The point of the size factor normalization in DESeq2 and other RNA-seq software is such that, even though the counts for non-globin genes are lower in the blood samples, the median of ratios over all genes will balance this out (see DESeq2 paper for how size factor normalization is accomplished). You can take a look at an MA plot to confirm that the normalization "works", that the globin genes are "up" in blood, and the rest of the distribution is roughly centered on y=0. I would not recommend removing transcripts. The point of normalization is to deal with this.

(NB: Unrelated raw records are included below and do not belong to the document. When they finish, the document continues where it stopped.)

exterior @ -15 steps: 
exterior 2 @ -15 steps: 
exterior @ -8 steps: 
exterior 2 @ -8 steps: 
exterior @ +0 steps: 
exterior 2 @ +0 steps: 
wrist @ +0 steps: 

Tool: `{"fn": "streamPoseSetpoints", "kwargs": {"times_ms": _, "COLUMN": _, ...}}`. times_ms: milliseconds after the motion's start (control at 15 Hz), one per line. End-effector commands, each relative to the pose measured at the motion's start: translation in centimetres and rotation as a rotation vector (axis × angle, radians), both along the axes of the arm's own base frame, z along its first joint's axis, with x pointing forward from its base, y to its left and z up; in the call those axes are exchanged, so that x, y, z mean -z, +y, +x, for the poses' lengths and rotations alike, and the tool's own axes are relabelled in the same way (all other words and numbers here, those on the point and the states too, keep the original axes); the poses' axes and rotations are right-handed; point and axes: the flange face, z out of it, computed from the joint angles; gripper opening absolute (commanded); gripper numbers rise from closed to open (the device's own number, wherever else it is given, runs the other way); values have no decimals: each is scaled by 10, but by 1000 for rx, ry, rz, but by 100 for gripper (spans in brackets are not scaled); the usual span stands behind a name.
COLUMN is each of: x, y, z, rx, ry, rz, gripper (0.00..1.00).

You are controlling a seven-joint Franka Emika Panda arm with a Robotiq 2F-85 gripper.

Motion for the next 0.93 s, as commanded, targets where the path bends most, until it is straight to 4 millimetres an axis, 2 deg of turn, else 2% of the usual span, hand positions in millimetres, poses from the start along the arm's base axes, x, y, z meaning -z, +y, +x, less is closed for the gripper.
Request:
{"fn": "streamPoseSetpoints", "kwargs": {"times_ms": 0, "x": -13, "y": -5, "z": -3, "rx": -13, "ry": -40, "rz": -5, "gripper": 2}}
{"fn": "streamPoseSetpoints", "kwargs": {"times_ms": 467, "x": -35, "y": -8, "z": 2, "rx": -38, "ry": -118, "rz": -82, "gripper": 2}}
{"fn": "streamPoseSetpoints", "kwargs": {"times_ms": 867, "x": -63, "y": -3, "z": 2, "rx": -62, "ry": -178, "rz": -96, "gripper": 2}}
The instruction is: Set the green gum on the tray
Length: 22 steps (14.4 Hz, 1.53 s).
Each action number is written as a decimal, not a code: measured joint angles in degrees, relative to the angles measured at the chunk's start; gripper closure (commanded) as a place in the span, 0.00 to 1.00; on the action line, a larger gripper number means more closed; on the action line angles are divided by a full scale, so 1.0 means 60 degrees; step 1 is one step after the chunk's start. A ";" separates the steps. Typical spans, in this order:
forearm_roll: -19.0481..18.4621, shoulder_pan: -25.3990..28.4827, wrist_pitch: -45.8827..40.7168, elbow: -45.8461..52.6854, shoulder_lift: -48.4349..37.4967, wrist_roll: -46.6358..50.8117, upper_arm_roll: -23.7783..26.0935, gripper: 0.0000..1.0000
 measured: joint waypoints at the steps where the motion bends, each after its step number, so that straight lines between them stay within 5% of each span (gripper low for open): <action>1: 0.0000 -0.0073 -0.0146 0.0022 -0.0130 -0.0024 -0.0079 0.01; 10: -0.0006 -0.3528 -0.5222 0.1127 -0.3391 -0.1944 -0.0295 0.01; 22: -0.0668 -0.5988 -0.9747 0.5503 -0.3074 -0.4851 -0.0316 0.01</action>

Answer: How to deal with contaminating transcripts in TxImport/DESeq2?
0
21 months ago by
bruno.saubamea0 wrote:

OK. Just to make sure that I understand correctly, I reanalyzed the data by doing the following:

- remove the 8 transcripts corresponding to globin genes from Salmon output files (quant.sf)

- rerun Tximport with scaledTPM option

txi <- tximport(files, type="salmon", countsFromAbundance="scaledTPM", tx2gene=tx2gene)

- load the rounded txi$counts in DEseq2 dds <- DESeqDataSetFromMatrix(round(txi$counts), sampleTable, ~condition) )

The results:

- TXI count values are almost unchanged in the non-blood sample and almost doubled in the blood sample (which seems OK since blood genes made about 50% of the total read counts)

- FC values are however almost unchanged (quite unexepected to me!)

Yes
Answer: How to deal with contaminating transcripts in TxImport/DESeq2?
0
21 months ago by
bruno.saubamea0 wrote:

Thank you for these explanations Michael!